Assignment: Search the data below for the string "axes". Extract every line that contains it.

Given material:
====

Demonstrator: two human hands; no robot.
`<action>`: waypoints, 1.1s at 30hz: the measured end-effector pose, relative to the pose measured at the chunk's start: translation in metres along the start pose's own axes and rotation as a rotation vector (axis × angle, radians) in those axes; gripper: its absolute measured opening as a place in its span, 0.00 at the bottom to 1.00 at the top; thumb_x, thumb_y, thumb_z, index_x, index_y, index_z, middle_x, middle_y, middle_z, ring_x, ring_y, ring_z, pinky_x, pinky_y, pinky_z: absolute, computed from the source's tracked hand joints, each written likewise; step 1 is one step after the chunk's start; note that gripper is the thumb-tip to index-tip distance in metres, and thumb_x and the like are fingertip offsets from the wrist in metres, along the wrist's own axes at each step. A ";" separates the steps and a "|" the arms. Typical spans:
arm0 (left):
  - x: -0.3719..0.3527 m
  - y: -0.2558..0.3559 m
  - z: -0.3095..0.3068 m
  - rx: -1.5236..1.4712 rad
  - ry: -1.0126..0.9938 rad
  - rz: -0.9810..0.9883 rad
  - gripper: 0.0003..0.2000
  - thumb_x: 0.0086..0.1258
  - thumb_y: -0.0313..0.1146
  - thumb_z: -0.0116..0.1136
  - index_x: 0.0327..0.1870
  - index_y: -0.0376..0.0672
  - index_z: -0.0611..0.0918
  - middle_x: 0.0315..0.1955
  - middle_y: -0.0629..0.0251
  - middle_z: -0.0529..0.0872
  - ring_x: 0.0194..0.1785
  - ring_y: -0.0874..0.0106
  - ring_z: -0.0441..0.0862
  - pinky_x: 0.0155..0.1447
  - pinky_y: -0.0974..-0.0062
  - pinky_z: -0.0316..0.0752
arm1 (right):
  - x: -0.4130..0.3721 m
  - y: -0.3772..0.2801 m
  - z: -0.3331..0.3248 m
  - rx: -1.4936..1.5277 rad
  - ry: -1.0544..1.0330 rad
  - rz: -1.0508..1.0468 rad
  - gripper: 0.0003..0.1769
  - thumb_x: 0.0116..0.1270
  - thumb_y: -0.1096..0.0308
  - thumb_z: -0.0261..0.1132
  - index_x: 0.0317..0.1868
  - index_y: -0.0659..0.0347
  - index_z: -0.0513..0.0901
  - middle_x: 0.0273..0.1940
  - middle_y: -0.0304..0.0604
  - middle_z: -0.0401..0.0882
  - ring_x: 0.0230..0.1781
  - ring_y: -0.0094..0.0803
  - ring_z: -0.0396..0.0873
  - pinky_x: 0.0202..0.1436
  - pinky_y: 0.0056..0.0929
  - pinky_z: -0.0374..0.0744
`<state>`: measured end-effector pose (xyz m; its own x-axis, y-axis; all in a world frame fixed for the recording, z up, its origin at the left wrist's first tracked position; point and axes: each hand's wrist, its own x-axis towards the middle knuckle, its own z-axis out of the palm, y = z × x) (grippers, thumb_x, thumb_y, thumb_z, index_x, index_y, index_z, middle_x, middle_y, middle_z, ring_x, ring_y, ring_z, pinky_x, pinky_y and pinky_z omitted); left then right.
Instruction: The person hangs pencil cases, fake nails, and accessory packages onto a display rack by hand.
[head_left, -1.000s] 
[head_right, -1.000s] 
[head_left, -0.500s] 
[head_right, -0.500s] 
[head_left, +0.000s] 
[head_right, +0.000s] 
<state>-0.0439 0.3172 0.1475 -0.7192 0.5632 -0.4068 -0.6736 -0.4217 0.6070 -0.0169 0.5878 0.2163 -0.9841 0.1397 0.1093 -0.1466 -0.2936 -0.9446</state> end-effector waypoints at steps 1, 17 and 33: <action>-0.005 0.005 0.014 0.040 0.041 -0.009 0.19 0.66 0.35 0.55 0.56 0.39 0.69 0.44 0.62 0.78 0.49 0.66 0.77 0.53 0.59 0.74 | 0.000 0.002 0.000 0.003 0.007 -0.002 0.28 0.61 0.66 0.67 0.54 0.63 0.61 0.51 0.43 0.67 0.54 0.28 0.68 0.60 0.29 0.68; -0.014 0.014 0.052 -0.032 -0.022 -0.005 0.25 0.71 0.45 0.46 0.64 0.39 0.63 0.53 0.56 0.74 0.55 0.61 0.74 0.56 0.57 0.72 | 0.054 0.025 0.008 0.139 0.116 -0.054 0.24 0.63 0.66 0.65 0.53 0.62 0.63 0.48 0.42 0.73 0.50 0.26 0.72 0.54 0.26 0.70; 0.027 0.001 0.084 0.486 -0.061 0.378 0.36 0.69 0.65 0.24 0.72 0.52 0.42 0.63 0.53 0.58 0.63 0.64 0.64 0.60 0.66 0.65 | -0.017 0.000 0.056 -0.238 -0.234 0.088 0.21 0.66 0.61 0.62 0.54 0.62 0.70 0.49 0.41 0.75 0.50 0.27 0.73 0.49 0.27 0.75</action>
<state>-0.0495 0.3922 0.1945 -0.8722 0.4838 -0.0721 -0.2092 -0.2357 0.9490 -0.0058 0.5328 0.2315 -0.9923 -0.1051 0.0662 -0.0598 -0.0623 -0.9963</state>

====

Completed task:
`<action>`: waypoints, 1.1s at 30hz: the measured end-effector pose, relative to the pose measured at the chunk's start: translation in metres along the start pose's own axes and rotation as a rotation vector (axis × angle, radians) in those axes; gripper: its absolute measured opening as a place in its span, 0.00 at the bottom to 1.00 at the top; thumb_x, thumb_y, thumb_z, index_x, index_y, index_z, middle_x, middle_y, middle_z, ring_x, ring_y, ring_z, pinky_x, pinky_y, pinky_z: absolute, computed from the source's tracked hand joints, each written likewise; step 1 is one step after the chunk's start; note that gripper is the thumb-tip to index-tip distance in metres, and thumb_x and the like are fingertip offsets from the wrist in metres, along the wrist's own axes at each step. A ";" separates the steps and a "|" the arms. Typical spans:
`<state>`: measured end-effector pose (xyz m; its own x-axis, y-axis; all in a world frame fixed for the recording, z up, its origin at the left wrist's first tracked position; point and axes: each hand's wrist, its own x-axis towards the middle knuckle, its own z-axis out of the palm, y = z × x) (grippers, thumb_x, thumb_y, thumb_z, index_x, index_y, index_z, middle_x, middle_y, middle_z, ring_x, ring_y, ring_z, pinky_x, pinky_y and pinky_z omitted); left then right.

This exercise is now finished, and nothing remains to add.